Material shown
· · ·

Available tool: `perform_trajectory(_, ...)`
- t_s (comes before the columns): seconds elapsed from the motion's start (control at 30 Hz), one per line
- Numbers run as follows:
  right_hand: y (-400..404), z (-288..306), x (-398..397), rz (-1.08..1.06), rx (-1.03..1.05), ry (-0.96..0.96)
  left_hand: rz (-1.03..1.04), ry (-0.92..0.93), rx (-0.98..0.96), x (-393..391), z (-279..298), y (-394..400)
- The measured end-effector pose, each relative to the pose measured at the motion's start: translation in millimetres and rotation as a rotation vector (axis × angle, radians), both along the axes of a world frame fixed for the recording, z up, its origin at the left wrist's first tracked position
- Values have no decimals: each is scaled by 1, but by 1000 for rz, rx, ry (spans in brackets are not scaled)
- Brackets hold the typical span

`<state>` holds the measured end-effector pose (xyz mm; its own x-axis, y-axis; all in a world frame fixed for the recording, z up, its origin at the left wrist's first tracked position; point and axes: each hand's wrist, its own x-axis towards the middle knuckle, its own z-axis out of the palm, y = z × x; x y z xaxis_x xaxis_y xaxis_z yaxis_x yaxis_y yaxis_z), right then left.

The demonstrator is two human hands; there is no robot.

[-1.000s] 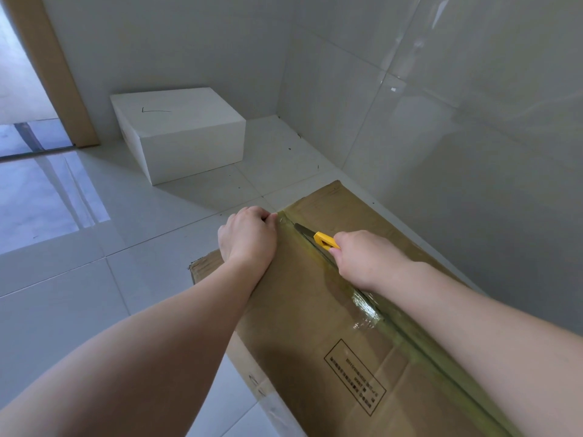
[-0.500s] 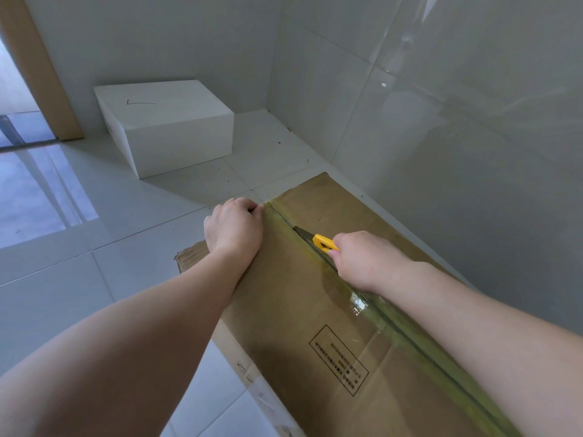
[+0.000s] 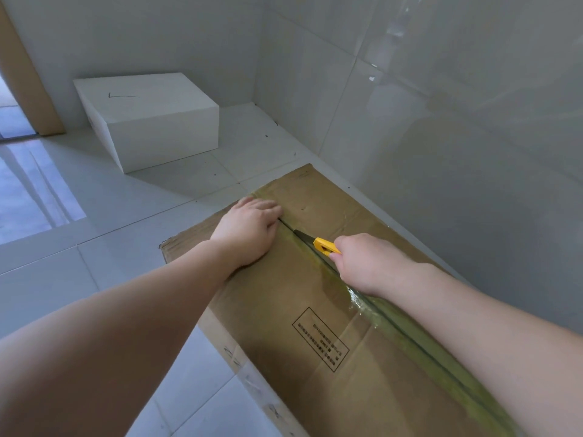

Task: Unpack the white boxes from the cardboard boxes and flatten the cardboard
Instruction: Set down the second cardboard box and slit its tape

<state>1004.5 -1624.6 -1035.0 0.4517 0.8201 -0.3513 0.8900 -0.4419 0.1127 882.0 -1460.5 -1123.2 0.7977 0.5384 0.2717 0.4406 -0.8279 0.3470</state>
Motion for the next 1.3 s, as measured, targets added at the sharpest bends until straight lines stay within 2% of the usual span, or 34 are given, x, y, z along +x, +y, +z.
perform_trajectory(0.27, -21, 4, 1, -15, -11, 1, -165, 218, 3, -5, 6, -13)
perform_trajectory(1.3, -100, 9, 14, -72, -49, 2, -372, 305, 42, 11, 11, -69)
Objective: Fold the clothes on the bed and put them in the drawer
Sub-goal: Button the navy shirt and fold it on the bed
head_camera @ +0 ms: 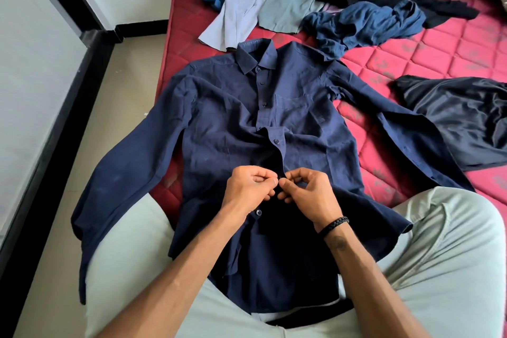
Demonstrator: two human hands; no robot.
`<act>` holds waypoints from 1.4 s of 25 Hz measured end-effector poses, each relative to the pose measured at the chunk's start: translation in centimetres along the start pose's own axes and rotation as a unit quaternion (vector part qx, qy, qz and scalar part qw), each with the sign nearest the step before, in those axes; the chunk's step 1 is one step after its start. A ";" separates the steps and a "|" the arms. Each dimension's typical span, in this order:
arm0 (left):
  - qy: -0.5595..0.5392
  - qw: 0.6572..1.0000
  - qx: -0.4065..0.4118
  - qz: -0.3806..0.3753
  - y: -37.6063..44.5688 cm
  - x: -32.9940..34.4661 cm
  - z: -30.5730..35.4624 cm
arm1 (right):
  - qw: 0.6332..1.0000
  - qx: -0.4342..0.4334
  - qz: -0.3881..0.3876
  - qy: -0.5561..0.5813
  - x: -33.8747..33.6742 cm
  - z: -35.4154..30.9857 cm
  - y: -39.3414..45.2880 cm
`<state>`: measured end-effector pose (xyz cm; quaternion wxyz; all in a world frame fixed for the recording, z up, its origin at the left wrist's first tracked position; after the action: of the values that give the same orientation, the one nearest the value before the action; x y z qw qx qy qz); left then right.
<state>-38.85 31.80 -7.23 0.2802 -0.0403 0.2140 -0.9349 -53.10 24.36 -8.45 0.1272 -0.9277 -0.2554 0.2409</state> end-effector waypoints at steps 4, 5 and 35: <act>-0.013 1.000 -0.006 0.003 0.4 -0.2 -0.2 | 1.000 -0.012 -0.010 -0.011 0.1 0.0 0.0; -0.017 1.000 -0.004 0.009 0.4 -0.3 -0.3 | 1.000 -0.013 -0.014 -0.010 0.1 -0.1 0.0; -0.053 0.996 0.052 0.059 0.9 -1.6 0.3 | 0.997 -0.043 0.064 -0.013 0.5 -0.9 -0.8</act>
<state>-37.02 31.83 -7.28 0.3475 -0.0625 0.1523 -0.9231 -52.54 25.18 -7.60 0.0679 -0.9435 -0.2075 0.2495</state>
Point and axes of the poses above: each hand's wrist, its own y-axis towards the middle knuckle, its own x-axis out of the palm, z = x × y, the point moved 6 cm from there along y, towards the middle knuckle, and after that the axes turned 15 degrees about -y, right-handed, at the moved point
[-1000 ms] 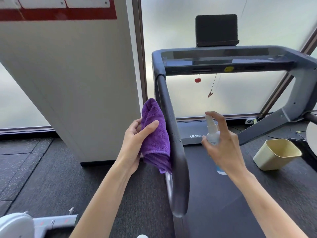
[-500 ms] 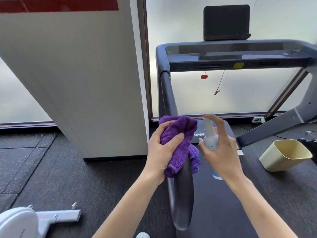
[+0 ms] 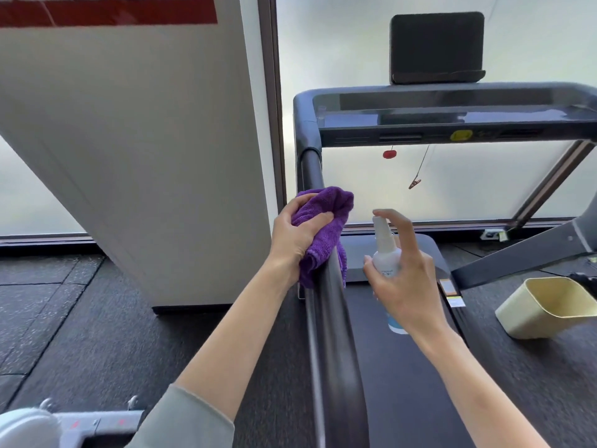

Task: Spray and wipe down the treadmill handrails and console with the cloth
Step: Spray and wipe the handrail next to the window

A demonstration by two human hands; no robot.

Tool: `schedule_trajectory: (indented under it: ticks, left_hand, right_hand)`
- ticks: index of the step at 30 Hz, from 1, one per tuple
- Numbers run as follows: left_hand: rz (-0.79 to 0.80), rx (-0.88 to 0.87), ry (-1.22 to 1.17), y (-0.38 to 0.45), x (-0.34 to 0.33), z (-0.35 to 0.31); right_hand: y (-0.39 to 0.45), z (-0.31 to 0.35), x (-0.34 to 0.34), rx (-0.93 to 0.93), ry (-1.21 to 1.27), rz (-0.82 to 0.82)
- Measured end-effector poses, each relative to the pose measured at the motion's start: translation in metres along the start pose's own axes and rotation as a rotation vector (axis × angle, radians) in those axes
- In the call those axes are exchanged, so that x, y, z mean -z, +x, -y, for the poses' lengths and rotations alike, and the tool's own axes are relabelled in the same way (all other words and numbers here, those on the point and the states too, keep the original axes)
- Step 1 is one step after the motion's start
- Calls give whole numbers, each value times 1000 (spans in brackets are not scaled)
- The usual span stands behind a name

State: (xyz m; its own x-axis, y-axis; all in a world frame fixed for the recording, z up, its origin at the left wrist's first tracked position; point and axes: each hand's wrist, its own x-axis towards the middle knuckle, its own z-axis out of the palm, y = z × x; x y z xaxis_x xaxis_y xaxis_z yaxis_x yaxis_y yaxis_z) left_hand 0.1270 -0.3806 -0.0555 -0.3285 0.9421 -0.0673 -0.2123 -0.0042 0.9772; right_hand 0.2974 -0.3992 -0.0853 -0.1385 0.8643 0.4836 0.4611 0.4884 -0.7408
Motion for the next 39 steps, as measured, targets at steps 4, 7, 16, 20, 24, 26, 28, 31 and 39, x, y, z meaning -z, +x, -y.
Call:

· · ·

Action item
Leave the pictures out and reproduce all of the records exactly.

Solution to this task
Available tool: `perform_trajectory(_, ...)`
- t_s (comes before the columns): seconds elapsed from the motion's start (control at 30 Hz), one per line
- Numbers run as follows:
  right_hand: y (-400..404), z (-288..306), x (-398..397), rz (-1.08..1.06), rx (-1.03..1.05), ry (-0.96..0.96)
  left_hand: rz (-1.03..1.04), ry (-0.92..0.93), rx (-0.98..0.96), x (-393..391), z (-279..298), y (-394..400)
- The measured end-effector pose, each relative to the pose measured at the motion's start: translation in millimetres and rotation as a rotation vector (axis × angle, radians), both along the axes of a world frame fixed for the recording, z up, its origin at the left wrist's first tracked position
- Values have no decimals: each is scaled by 1, but by 1000 for rz, rx, ry (spans in brackets are not scaled)
- Brackets hold the typical span

`<state>` holds the measured end-effector pose (xyz mm; its own x-axis, y-axis; all in a world frame fixed for the recording, z up, its origin at the left wrist's first tracked position; point and axes: each hand's wrist, its own x-axis towards the middle knuckle, its own z-axis out of the palm, y = z × x; x y z xaxis_x xaxis_y xaxis_z yaxis_x yaxis_y yaxis_z), right then left.

The demonstrator is two human hands; there is no robot.

[-1.000s] 
[-0.500s] 
[+0.000s] 

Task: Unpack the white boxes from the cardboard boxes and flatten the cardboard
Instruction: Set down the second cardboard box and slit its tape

<state>1004.5 -1624.6 -1035.0 0.4517 0.8201 -0.3513 0.8900 -0.4419 0.1127 882.0 -1460.5 -1123.2 0.7977 0.5384 0.2717 0.4406 -0.8279 0.3470</state>
Motion for the next 1.3 s, as measured, targets added at the sharpest bends until straight lines stay within 2% of the usual span, or 34 are given, x, y, z along +x, +y, +z.
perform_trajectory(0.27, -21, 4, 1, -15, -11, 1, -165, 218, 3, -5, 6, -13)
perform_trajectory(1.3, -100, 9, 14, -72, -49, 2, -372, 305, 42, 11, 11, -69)
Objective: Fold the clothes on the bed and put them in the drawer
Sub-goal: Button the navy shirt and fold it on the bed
head_camera @ +0 ms: 
Demonstrator: two human hands; no robot.
`<act>` holds waypoints from 1.4 s of 25 Hz measured end-effector poses, each relative to the pose measured at the chunk's start: translation in centimetres along the start pose's own axes and rotation as a unit quaternion (vector part qx, qy, qz and scalar part qw), each with the sign nearest the step before, in those axes; the chunk's step 1 is one step after its start. A ";" separates the steps and a "|" the arms. Each dimension's typical span, in this order:
arm0 (left):
  - qy: -0.5595..0.5392
  - qw: 0.6572..1.0000
  - qx: -0.4065..0.4118
  - qz: -0.3806..0.3753
  - y: -37.6063..44.5688 cm
  - x: -32.9940..34.4661 cm
  - z: -30.5730..35.4624 cm
arm1 (right):
  - qw: 0.6332..1.0000
  - qx: -0.4342..0.4334
  - qz: -0.3881..0.3876
  - qy: -0.5561..0.5813
  - x: -33.8747..33.6742 cm
  - z: -35.4154..30.9857 cm
  - y: -39.3414..45.2880 cm
`<state>`: measured end-effector pose (xyz cm; quaternion wxyz; all in a world frame fixed for the recording, z up, its origin at the left wrist's first tracked position; after the action: of the values that give the same orientation, the one nearest the value before the action; x y z qw qx qy qz); left then right.
<state>-38.85 31.80 -7.23 0.2802 -0.0403 0.2140 -0.9349 -53.10 24.36 -8.45 0.1272 -0.9277 -0.2554 0.2409</state> end-effector waypoints at steps 4, 5 and 35: <act>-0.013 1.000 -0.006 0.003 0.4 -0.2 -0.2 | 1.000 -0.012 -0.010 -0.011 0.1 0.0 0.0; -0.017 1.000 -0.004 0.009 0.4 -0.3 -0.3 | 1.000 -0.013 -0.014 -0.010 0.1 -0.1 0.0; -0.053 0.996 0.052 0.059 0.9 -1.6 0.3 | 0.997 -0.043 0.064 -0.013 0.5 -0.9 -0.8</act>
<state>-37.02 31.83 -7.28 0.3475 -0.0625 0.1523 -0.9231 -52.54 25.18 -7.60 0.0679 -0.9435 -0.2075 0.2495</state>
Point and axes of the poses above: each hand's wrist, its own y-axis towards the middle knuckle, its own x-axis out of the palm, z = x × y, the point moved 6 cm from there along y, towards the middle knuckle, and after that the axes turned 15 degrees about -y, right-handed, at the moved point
[-1000 ms] 
[-500 ms] 
[+0 ms] 

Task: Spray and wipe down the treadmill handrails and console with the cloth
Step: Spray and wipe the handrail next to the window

A demonstration by two human hands; no robot.

Tool: `schedule_trajectory: (indented under it: ticks, left_hand, right_hand)`
- ticks: index of the step at 30 Hz, from 1, one per tuple
- Numbers run as follows: left_hand: rz (-0.79 to 0.80), rx (-0.88 to 0.87), ry (-1.22 to 1.17), y (-0.38 to 0.45), x (-0.34 to 0.33), z (-0.35 to 0.31); right_hand: y (-0.39 to 0.45), z (-0.31 to 0.35), x (-0.34 to 0.34), rx (-0.93 to 0.93), ry (-1.21 to 1.27), rz (-0.82 to 0.82)
- Measured end-effector poses, each relative to the pose measured at the motion's start: translation in metres along the start pose's own axes and rotation as a rotation vector (axis × angle, radians) in those axes
- In the call those axes are exchanged, so that x, y, z mean -z, +x, -y, for the poses' lengths and rotations alike, and the tool's own axes are relabelled in the same way (all other words and numbers here, those on the point and the states too, keep the original axes)
- Step 1 is one step after the motion's start
- Calls give whole numbers, each value times 1000 (spans in brackets are not scaled)
- The usual span stands behind a name

State: (xyz m; its own x-axis, y-axis; all in a world frame fixed for the recording, z up, its origin at the left wrist's first tracked position; point and axes: each hand's wrist, its own x-axis towards the middle knuckle, its own z-axis out of the palm, y = z × x; x y z xaxis_x xaxis_y xaxis_z yaxis_x yaxis_y yaxis_z) left_hand 0.1270 -0.3806 -0.0555 -0.3285 0.9421 -0.0673 -0.2123 -0.0042 0.9772; right_hand 0.2974 -0.3992 -0.0853 -0.1385 0.8643 0.4836 0.4611 0.4884 -0.7408
Motion for the next 39 steps, as measured, targets at steps 4, 7, 16, 20, 24, 26, 28, 31 and 39, x, y, z meaning -z, +x, -y.
Call:

No more is needed for this answer.